IMGCAP(1)]I believe that CPA firms do best when they hire people out of school and train them. However, this article is not about training or who to hire, but how to retain who you have.
When I had my practice with Peter Weitsen and Frank Boutillette, before we merged with Withum, at some point each staff person’s first job was with us and we trained them our way. We had a substantial investment in them and losing anyone would cause a great inconvenience and cost to us. We wanted to make sure we had the greatest chance of retaining them.
I always felt that people stayed at a job for three reasons—money, satisfaction and growth. If any two existed in a great measure, they would not leave. All three would be fantastic. Money was an easy one. We made sure we paid generous salaries, including immediate payment for any overtime hours. The satisfaction came by the way we assigned, trained and empowered each staff person, and recognized and applauded their efforts. The growth was evident with the way we advanced them and pushed them to their maximum potential—which I feel we were very successful at since we had very low turnover.

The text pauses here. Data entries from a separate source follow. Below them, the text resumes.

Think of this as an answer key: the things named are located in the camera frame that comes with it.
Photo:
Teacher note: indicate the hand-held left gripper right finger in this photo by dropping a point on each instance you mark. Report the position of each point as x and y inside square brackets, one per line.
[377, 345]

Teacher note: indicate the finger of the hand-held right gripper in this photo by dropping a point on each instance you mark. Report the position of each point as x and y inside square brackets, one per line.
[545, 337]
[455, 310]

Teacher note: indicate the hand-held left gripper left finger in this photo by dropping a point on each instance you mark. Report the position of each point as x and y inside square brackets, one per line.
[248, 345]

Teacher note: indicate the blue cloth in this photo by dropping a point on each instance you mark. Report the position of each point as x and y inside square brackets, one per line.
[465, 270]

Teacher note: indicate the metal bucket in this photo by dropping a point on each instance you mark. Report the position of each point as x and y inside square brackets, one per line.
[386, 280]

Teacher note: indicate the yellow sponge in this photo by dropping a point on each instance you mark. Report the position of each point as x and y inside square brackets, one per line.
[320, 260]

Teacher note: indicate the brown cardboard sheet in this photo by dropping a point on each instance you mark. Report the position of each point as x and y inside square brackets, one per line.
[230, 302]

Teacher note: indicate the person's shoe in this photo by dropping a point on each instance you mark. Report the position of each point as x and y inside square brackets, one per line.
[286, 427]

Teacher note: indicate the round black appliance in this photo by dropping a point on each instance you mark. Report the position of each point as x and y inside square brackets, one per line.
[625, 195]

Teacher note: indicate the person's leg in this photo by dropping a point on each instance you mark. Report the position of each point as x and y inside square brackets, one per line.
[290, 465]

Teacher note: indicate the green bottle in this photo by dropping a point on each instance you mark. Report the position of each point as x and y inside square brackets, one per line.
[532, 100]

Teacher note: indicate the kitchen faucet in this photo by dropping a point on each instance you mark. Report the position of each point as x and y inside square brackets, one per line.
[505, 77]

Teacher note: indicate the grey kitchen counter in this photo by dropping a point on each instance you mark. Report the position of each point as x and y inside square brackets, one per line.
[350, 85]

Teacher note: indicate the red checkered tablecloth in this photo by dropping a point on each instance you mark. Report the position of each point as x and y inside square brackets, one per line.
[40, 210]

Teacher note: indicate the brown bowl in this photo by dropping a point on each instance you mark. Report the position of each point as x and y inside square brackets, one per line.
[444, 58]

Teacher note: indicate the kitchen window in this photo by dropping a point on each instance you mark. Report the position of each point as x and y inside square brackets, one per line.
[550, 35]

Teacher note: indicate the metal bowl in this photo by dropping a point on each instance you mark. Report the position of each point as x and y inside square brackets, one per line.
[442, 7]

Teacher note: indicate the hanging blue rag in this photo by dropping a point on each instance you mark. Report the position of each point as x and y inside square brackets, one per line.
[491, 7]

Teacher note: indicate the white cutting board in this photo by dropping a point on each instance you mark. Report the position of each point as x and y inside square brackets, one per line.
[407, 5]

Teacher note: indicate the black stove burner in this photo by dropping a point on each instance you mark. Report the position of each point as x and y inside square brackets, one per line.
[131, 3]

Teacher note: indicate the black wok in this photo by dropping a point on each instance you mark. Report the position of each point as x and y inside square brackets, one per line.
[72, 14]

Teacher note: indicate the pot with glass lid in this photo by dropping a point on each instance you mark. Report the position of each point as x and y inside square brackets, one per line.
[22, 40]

However, while we advanced our staff and they grew with the work they were doing, we knew they would look elsewhere if they felt our practice wasn’t growing. To retain our staff we also felt we needed a flow of additional clients, opportunities and services, or their growth would be limited. We also felt it was important to give staff the type of work they could feel good about and brag about to their family, friends and colleagues. We actually worked at identifying these opportunities. And then we pointed it out to them just in case it wasn’t so obvious. I never assumed that the obvious is obvious. In fact, every time an engagement was completed, we would discuss what they learned, the experience they received and how they grew.
We knew that if we didn’t grow we would lose our staff prematurely. So our marketing took on an additional facet—to be able to retain staff, besides all the obvious reasons. The usual focus of getting more clients was supported by targeting clients with interesting situations and getting a foot in the door in an industry. Staffers could prospect for clients in industries in which they had a personal interest. We encouraged staff to do business development along with us, while providing skills training. We mentored staff to develop their specialties and exposed them to trade shows and conferences. We encouraged them to join associations, get on committees, present speeches and write articles. We gave each staff person a “marketing” budget. We also looked to acquire practices with clients in areas we were not represented well in.
Staff cannot be taken for granted, and creative efforts need to be directed toward retention.